Assignment:
Copy the records exactly, leaving out every picture.
*** Entries shown ***
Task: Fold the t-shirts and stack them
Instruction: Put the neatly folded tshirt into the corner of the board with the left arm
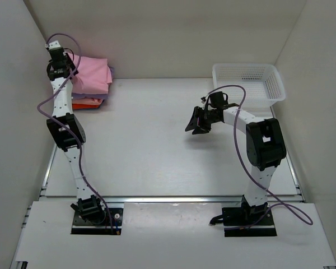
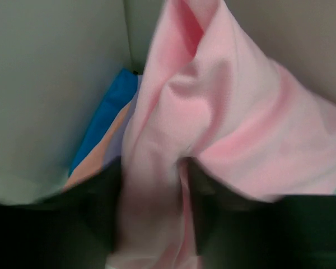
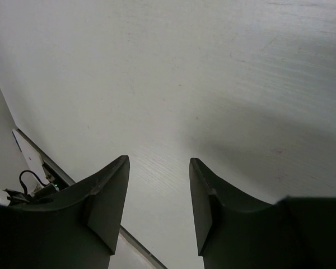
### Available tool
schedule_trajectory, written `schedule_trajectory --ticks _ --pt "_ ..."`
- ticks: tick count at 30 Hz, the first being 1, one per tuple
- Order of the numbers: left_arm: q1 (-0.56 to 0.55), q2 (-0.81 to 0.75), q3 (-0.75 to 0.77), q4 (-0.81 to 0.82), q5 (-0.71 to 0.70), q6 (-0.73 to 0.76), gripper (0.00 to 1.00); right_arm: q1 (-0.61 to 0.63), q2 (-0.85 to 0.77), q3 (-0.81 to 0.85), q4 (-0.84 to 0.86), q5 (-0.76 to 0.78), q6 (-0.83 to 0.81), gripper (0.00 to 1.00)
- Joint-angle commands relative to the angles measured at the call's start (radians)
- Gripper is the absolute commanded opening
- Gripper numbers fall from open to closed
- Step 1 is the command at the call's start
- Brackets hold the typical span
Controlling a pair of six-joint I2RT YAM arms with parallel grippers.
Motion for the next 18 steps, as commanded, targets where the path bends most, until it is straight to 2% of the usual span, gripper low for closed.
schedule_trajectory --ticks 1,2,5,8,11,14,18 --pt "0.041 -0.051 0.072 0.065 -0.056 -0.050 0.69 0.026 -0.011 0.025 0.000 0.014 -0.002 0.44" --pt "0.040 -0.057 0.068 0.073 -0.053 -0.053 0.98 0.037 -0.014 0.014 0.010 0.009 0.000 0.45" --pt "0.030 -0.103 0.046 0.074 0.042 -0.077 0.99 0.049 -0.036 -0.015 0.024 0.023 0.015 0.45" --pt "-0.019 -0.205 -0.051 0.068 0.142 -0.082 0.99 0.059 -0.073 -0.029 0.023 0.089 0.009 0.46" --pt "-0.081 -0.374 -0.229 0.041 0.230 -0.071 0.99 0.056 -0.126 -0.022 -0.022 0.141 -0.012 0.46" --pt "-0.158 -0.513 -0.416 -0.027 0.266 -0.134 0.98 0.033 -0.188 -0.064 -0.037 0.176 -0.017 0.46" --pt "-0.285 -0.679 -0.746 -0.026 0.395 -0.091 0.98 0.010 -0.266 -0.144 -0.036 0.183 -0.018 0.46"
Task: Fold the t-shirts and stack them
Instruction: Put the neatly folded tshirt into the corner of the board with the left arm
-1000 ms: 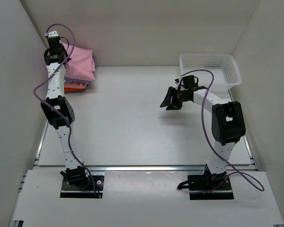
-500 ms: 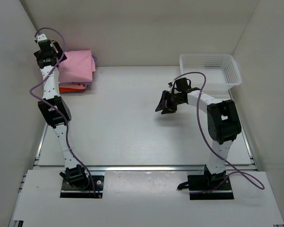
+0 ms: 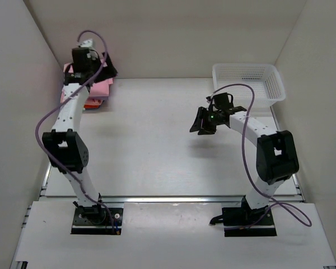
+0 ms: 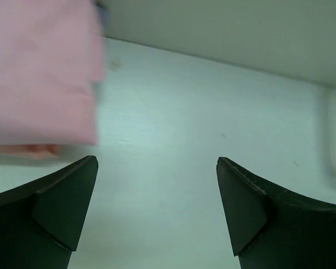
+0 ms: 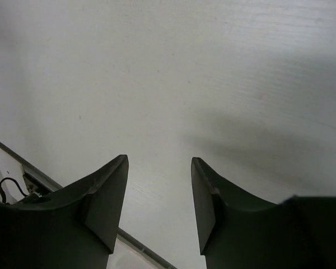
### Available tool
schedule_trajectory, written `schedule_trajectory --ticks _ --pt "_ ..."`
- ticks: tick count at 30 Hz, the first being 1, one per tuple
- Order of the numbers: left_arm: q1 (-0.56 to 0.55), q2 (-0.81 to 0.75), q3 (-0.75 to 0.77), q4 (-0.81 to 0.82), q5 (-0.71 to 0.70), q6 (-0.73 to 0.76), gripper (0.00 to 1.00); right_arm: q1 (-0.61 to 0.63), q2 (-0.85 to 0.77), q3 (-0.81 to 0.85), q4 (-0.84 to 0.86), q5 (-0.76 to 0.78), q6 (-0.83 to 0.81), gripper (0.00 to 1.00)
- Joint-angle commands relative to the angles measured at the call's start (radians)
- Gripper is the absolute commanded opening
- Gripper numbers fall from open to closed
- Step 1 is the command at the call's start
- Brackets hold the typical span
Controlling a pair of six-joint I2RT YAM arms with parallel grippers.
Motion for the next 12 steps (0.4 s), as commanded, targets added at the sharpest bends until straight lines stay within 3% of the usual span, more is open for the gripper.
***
Task output:
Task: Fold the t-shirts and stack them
Instruction: Put the neatly folded tshirt into the corner of the board with the left arm
### Available tool
schedule_trajectory, written `schedule_trajectory --ticks _ --pt "_ ..."`
- ticks: tick count at 30 Hz, the first being 1, one per tuple
- Order of the numbers: left_arm: q1 (-0.56 to 0.55), q2 (-0.81 to 0.75), q3 (-0.75 to 0.77), q4 (-0.81 to 0.82), q5 (-0.71 to 0.70), q6 (-0.73 to 0.76), gripper (0.00 to 1.00); right_arm: q1 (-0.61 to 0.63), q2 (-0.85 to 0.77), q3 (-0.81 to 0.85), q4 (-0.84 to 0.86), q5 (-0.76 to 0.78), q6 (-0.83 to 0.81), gripper (0.00 to 1.00)
- Joint-angle commands relative to the angles measured at the call's start (radians)
- Gripper is the absolute commanded opening
- Gripper numbers fall from open to closed
- Step 1 is the command at the call's start
- Brackets hold the typical span
Controlling a pair of six-joint I2RT YAM arms with parallel grippers.
Motion for the next 18 steps, as commanded, targets where the path bends most, until it is straight to 2% of the usual span, gripper low for closed.
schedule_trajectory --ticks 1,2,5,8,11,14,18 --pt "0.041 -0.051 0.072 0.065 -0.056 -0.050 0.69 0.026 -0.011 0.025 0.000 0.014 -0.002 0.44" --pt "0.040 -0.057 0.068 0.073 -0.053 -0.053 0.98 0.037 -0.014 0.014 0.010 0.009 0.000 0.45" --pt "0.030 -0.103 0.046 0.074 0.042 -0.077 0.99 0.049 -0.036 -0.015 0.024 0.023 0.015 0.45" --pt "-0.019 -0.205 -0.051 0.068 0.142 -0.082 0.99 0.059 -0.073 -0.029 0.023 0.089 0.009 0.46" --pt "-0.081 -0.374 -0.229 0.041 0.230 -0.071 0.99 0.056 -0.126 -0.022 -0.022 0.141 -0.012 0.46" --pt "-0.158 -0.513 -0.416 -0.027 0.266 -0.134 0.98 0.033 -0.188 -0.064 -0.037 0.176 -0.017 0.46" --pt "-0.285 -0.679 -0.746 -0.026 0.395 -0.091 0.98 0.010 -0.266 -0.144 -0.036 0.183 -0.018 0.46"
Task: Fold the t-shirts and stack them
Instruction: Put the neatly folded tshirt into the corner of the board with the left arm
-1000 ms: 
-500 ms: 
+0 ms: 
+0 ms: 
+0 ms: 
### Available tool
schedule_trajectory, written `schedule_trajectory --ticks _ --pt "_ ..."`
- ticks: tick count at 30 Hz, the first being 1, one per tuple
- Order of the numbers: left_arm: q1 (-0.56 to 0.55), q2 (-0.81 to 0.75), q3 (-0.75 to 0.77), q4 (-0.81 to 0.82), q5 (-0.71 to 0.70), q6 (-0.73 to 0.76), gripper (0.00 to 1.00); right_arm: q1 (-0.61 to 0.63), q2 (-0.85 to 0.77), q3 (-0.81 to 0.85), q4 (-0.84 to 0.86), q5 (-0.76 to 0.78), q6 (-0.83 to 0.81), gripper (0.00 to 1.00)
- Joint-angle commands relative to the angles measured at the call's start (radians)
- Gripper is the absolute commanded opening
- Gripper numbers fall from open to closed
- Step 1 is the command at the call's start
- Brackets hold the typical span
Controlling a pair of six-joint I2RT YAM arms with parallel grippers.
Motion for the next 12 steps (0.4 s), as commanded, targets added at the sharpest bends until straight lines stay within 3% of the usual span, more is open for the gripper.

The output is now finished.